けれど、目の前のギルドマスター──ゴルザンと名乗った男は、

机に足を乗せ、ぬるくなったマグを傾けながら言った。


 


「……ん。自己紹介、聞こえた。よろしく」


 


その言葉とともに、目が合った。

けれど、その目はどこか死んだ魚のようで──


 


(えっ、ギルマスって、やる気……ゼロ!?)


 


不安しかなかった。

ここに配属された理由もわからなかった。


 


“エルフの新人”──ただそれだけで、どこか適当に放られたような気がした。


 


(……私って、“期待されてない”のかも)


 


──その頃のミーナは、まだ“ギルド”の現実を知らなかった。


 


 


***


 


一方、ゴルザンはその日の夜。

誰もいないギルド事務所で、ミーナの履歴書を読み直していた。


 


セントフロリア高等学院卒。

魔導理論・職能適性学専攻。

実技研修評価は優秀。

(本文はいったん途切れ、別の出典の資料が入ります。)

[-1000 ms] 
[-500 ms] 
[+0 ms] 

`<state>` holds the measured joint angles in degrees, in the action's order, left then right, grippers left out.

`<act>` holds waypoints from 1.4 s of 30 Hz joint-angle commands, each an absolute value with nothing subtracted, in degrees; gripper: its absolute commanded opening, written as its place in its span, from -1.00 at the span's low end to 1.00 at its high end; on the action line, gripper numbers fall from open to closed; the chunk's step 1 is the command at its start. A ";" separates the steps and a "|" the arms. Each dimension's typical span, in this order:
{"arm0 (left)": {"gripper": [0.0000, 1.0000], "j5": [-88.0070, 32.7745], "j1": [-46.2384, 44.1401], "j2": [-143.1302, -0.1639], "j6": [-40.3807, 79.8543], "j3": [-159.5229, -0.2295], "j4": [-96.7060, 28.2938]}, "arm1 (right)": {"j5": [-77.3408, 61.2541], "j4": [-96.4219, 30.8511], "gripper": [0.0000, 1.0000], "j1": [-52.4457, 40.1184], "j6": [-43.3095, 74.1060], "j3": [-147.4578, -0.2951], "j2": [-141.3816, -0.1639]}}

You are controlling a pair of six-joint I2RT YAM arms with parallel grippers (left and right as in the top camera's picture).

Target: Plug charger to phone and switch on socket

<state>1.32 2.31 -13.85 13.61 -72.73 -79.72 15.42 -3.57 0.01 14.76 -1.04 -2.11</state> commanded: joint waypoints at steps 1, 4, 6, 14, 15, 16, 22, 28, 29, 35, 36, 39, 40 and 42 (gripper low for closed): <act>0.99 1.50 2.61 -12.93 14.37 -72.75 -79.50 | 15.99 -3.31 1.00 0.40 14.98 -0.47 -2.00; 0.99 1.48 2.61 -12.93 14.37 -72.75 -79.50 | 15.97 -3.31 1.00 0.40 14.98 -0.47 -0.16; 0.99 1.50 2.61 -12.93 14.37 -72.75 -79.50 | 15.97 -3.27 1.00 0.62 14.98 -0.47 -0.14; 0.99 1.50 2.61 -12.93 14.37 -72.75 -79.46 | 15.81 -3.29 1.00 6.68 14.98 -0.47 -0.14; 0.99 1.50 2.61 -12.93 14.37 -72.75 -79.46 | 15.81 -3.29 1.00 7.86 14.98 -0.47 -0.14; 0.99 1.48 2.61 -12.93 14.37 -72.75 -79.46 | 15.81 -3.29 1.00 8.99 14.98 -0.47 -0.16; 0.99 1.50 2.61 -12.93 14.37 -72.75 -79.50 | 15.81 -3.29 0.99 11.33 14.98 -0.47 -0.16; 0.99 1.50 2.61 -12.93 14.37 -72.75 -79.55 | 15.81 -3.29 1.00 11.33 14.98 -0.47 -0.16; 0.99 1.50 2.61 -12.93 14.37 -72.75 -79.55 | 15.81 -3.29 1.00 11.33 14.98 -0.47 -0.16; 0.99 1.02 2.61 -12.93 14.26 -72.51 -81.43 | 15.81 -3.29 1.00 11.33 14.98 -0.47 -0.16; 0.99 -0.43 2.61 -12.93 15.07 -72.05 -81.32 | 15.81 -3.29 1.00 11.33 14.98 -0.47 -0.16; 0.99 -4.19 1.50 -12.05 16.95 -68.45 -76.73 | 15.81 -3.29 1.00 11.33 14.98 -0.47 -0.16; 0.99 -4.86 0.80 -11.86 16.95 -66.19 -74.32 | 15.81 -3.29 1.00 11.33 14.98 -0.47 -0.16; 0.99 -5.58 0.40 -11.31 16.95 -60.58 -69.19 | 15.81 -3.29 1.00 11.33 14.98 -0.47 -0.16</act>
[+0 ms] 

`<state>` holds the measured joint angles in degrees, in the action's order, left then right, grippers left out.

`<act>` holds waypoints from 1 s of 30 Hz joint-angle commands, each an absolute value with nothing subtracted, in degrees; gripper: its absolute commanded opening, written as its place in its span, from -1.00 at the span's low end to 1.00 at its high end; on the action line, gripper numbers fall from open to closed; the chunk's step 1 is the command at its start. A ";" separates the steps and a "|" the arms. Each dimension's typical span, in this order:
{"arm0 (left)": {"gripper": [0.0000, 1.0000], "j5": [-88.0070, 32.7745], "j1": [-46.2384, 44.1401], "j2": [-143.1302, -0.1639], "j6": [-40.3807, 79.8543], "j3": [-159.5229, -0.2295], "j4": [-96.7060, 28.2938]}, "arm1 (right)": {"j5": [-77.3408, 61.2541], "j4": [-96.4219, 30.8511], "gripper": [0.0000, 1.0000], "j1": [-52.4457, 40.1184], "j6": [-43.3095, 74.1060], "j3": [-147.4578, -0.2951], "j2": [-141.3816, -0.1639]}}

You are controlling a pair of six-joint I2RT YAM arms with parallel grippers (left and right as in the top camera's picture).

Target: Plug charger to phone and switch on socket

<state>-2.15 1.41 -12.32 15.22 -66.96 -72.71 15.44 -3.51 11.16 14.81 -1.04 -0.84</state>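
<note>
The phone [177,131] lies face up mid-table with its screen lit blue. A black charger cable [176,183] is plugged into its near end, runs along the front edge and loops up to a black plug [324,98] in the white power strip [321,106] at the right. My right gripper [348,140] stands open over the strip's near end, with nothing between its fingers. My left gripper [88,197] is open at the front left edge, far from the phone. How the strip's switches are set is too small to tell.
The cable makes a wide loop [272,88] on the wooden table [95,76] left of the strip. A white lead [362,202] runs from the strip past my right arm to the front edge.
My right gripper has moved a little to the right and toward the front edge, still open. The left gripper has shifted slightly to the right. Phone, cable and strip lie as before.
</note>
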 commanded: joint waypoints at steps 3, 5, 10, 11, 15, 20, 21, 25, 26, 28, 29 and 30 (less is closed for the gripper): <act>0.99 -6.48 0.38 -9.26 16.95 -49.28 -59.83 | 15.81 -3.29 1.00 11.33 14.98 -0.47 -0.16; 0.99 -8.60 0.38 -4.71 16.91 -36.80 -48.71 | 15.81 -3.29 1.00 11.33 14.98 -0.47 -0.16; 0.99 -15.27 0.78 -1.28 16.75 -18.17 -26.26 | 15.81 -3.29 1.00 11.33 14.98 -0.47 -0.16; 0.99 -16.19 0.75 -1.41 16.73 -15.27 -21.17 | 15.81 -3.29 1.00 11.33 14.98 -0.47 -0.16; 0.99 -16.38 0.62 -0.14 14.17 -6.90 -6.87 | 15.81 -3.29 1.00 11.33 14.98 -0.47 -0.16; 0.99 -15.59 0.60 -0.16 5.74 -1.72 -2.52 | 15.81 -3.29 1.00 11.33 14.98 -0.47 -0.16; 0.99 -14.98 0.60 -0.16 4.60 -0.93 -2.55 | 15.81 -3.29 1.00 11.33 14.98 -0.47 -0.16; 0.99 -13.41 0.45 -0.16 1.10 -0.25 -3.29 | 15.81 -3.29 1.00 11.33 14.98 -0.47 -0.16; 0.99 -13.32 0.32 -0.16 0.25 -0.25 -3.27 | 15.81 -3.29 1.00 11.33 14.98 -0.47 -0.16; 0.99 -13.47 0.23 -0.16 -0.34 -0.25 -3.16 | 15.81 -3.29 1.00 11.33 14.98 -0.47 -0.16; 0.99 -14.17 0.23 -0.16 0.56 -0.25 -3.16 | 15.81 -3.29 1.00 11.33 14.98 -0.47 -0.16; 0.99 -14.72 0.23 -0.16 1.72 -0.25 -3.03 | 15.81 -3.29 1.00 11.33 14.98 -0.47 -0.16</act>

──ただし、現場経験は皆無。


 


「ふーん……」


 


マグを置きながら、低く息を吐いた。


 


「……また、“育ちのいい箱入りさん”か」


 


本部の意向も知っていた。

エルフは長命種ゆえ、ちょっとこじらせるとすぐ辞める。

だから“辺境の現場で様子を見よう”という──いつもの雑な判断。


 


「続いても三ヶ月ってとこだな」


 


正直、期待はしていなかった。

現場での泥臭さも、焦げた空気も、彼女には似合わないと思っていた。


 


けれど、翌週。

ミーナは黙々と配属初日の記録を整理していた。

その次の週も、誰に言われるでもなく問い合わせ対応メモをまとめていた。


 


「……ん?」


 


気づけば、毎朝ちゃんと出勤してくる。

やけに気合いが入っている。


 


(……案外、しぶといかもな)


 


 


***


 


──数か月後、二人で軽く酒を飲む夜。

ふとした話題から、そんな“最初の頃”の話になった。


 


 


「私……最初、“期待されてないんだ”って思ってました」


 


「そりゃ……最初は、俺も“続かねぇ”と思ってたよ」


 


「ひどっ」


 


ミーナがむくれた顔をしながらも、どこか懐かしそうに笑った。


 


「でも──ギルマスが“任せてくれた”から、

私、ちょっとずつ“自分の場所”って思えるようになったんです」


 


「……ミーナ」


 


「はい?」


 


「これからも、“まっすぐな道”作ってこうぜ。俺たちなりの」


 


「……はいっ!」


 


 


“すれ違い”だった最初の一歩は、

今や、確かな“信頼”に変わりつつあった。